Cidadania-e - O que a sociedade civil pode fazer na luta contra o desemprego e a pobreza? Walter Franco - Dois conceitos são cruciais para esta questão. Um deles traduzimos por empoderamento, o outro, accountability, pode ser traduzido como prestação de contas permanente ou transparência. Ambos formam o tema central do RDH-I de 2002, Governança e Governabilidade, que será lançado em julho deste ano. O DHS preconiza que, para aumentar o bem-estar de uma população, é necessária uma aposta continuada através do tempo de três setores: governamental, iniciativa privada e sociedade civil.

Somente com o aumento da parcela de poder de cada indivíduo, comunidade, e dos países em desenvolvimento no processo de tomada das decisões que afetam suas vidas, é possível garantir políticas públicas inclusivas. A transparência no exercício deste poder também é fundamental para fazer com que os resultados do crescimento econômico sejam apropriados por todos, mais eqüitativamente.

Emprego é a maneira mais efetiva de se distribuir riqueza. Desigualdade e pobreza são problemas estruturais e históricos no Brasil. O crescimento econômico pode ajudar a combater a pobreza, mas tem muito pouco efeito sobre a desigualdade. A participação da sociedade civil nas políticas públicas, desde sua concepção até sua implementação e avaliação, aumenta a garantia da adoção de modelos includentes, conducentes a um crescimento a favor dos pobres, que não sejam do tipo jobless growth (crescimento sem emprego).

Cidadania-e - De que maneira a globalização está interferindo no desenvolvimento do Brasil? Walter Franco - O processo de globalização é antigo, as mudanças de agora são os novos mercados financeiros abertos 24 horas por dia, operando a longa distância e em tempo real; as novas ferramentas, como a internet, telefones celulares, redes de informações; os novos atores, como as redes globais de organizações não-governamentais (ONGs), ou a Organização Mundial do Comércio (OMC), que tem autoridade supra-nacional; as corporações multinacionais, com poder maior do que o de muitos Estados; e as novas regras, e acordos multilaterais em comércio, serviços e propriedade intelectual, com fortes mecanismos que reduzem a autonomia de Estados.

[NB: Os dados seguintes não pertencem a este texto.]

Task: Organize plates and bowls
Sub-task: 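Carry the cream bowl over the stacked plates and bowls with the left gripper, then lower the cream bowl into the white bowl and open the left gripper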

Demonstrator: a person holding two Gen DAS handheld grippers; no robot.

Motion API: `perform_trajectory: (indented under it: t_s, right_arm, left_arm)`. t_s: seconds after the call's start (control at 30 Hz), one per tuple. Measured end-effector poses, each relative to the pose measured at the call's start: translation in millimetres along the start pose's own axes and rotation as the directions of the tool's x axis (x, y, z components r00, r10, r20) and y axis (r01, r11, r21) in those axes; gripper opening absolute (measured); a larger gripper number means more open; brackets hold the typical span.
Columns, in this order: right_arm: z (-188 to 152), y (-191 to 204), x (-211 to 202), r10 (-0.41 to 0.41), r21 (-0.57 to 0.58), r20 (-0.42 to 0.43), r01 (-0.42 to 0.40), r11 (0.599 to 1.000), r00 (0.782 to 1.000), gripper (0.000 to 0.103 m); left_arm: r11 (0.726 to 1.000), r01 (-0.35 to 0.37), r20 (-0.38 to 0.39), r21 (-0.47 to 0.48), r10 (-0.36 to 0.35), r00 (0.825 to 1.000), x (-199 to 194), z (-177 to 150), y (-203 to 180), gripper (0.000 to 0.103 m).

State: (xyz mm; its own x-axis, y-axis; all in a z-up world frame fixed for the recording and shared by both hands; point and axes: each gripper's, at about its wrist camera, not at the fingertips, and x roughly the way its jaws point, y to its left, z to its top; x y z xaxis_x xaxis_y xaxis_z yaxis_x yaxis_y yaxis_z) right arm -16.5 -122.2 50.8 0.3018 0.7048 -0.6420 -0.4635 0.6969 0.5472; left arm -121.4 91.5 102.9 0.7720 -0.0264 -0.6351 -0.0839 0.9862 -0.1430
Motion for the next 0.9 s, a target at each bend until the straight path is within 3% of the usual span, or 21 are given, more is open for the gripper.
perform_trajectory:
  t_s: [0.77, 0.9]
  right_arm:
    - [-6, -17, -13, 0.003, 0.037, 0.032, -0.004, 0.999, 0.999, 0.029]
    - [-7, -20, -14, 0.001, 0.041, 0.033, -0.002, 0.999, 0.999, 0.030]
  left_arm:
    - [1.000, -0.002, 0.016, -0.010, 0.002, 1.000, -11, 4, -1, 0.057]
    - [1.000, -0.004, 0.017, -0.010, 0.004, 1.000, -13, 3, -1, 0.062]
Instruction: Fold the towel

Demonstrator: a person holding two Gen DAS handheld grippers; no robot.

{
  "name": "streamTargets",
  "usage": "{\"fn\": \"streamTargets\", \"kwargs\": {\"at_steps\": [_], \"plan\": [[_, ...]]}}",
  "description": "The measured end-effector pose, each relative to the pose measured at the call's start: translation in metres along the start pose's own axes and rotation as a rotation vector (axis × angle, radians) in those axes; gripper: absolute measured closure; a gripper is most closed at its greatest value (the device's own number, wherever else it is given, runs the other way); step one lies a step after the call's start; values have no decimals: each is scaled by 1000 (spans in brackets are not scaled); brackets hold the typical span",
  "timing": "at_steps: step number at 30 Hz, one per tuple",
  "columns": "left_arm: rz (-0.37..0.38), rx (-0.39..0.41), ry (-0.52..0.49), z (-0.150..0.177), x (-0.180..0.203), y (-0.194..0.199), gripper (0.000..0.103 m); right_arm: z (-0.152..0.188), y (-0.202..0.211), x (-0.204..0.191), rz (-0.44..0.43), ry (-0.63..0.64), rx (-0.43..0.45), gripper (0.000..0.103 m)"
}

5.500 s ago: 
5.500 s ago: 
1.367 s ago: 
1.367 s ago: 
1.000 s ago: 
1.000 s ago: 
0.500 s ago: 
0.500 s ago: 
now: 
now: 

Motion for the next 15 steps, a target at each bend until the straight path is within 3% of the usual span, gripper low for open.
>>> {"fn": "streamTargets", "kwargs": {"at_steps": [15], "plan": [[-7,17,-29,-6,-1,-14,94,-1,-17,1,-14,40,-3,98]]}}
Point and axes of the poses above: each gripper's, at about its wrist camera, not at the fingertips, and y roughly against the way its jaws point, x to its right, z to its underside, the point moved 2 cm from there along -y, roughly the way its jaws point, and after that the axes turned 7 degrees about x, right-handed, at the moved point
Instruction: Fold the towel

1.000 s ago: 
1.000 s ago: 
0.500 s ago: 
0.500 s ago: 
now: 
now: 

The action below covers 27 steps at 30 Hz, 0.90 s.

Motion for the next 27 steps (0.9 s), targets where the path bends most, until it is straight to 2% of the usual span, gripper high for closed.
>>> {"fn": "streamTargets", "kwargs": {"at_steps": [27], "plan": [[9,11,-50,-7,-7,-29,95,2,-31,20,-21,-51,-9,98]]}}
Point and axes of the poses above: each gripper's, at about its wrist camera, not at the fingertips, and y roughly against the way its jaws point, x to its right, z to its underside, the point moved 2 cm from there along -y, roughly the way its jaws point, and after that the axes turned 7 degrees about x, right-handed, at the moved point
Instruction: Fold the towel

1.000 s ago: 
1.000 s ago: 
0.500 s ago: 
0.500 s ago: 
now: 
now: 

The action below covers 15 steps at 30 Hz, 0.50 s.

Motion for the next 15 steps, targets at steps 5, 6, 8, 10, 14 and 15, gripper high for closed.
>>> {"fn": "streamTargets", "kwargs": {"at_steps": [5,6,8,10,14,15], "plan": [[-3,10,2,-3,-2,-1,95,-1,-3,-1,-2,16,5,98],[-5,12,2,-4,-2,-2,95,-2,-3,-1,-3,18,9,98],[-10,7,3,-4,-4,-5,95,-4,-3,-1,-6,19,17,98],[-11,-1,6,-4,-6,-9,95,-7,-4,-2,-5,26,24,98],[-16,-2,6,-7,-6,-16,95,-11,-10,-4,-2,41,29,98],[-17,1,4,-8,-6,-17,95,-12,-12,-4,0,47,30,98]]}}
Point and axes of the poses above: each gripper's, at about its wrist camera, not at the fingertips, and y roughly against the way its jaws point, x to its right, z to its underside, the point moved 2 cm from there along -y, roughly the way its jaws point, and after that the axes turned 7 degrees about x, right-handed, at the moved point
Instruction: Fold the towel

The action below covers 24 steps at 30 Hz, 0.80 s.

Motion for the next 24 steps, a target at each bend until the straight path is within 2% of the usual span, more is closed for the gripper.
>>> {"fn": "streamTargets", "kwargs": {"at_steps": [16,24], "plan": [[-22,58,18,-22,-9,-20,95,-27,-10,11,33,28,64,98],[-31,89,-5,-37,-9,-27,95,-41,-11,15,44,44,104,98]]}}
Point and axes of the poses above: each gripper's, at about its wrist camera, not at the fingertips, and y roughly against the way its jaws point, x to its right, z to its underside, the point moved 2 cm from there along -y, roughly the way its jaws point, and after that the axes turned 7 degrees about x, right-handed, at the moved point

O processo de globalização tem aprofundado as disparidades entre pessoas e países ricos e pobres. Mas é preciso lembrar que a globalização é um processo de integração não apenas da economia, mas também da cultura, tecnologia e governabilidade.

Desde uma perspectiva humana, a globalização é, em última instância, a crescente interdependência da vida das pessoas. Seja através das repercussões de crises financeiras, seja por meio dos crescentes fluxos de informação e cultura, ou ainda do maior apoio a movimentos populares e aos direitos humanos ao redor do mundo. Em todos os países esta interdependência está se intensificando. E o Brasil, cuja inserção internacional vem se intensificando, tanto em volume, quanto em qualidade, tem causado e padecido dos impactos de tal interdependência.